BRIEF:
Going from the line that contains "Outline the white black robot right hand." down to the last line in the listing below, reproduce every line exactly and include no others.
┌──
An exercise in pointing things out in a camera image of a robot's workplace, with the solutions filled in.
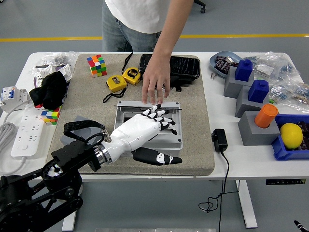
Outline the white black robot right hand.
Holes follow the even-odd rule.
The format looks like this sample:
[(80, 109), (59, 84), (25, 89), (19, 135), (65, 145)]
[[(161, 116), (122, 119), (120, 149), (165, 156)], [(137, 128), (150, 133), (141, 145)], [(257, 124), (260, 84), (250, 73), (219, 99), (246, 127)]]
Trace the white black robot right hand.
[(294, 220), (294, 224), (301, 232), (308, 232), (308, 230), (297, 220)]

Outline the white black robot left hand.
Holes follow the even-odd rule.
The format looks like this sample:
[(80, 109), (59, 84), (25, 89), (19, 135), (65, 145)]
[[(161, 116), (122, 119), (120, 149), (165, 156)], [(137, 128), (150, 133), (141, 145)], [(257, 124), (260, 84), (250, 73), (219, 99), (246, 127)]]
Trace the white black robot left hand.
[(125, 152), (131, 152), (135, 161), (162, 166), (180, 164), (182, 159), (148, 149), (143, 145), (155, 138), (162, 130), (169, 130), (174, 135), (176, 122), (163, 117), (169, 110), (161, 110), (161, 105), (155, 105), (140, 114), (134, 115), (111, 133), (110, 142), (102, 142), (107, 151), (106, 159), (109, 163), (115, 162)]

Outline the person's left hand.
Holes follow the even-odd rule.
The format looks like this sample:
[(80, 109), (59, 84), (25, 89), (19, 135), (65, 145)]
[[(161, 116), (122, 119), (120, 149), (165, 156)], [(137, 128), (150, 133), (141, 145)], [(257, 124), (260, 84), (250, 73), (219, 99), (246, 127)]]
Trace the person's left hand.
[(150, 100), (151, 104), (163, 103), (163, 99), (170, 92), (170, 64), (169, 59), (152, 57), (143, 75), (142, 103)]
└──
ANSWER BOX:
Outline the white black robot right hand.
Holes follow the even-odd rule.
The format looks like this sample:
[(80, 109), (59, 84), (25, 89), (19, 135), (65, 145)]
[[(161, 116), (122, 119), (120, 149), (165, 156)], [(137, 128), (150, 133), (141, 145)], [(257, 124), (260, 84), (250, 73), (219, 99), (246, 127)]]
Trace the white black robot right hand.
[(294, 220), (294, 224), (301, 232), (308, 232), (308, 230), (297, 220)]

Outline the white black robot left hand.
Holes follow the even-odd rule.
The format looks like this sample:
[(80, 109), (59, 84), (25, 89), (19, 135), (65, 145)]
[[(161, 116), (122, 119), (120, 149), (165, 156)], [(137, 128), (150, 133), (141, 145)], [(257, 124), (260, 84), (250, 73), (219, 99), (246, 127)]]
Trace the white black robot left hand.
[(125, 152), (131, 152), (135, 161), (162, 166), (180, 164), (182, 159), (148, 149), (143, 145), (155, 138), (162, 130), (169, 130), (174, 135), (176, 122), (163, 117), (169, 110), (161, 110), (161, 105), (155, 105), (140, 114), (134, 115), (111, 133), (110, 142), (102, 142), (107, 151), (106, 159), (109, 163), (115, 162)]

Outline the person's left hand.
Holes follow the even-odd rule.
The format looks like this sample:
[(80, 109), (59, 84), (25, 89), (19, 135), (65, 145)]
[[(161, 116), (122, 119), (120, 149), (165, 156)], [(137, 128), (150, 133), (141, 145)], [(257, 124), (260, 84), (250, 73), (219, 99), (246, 127)]]
Trace the person's left hand.
[(150, 100), (151, 104), (163, 103), (163, 99), (170, 92), (170, 64), (169, 59), (152, 57), (143, 75), (142, 103)]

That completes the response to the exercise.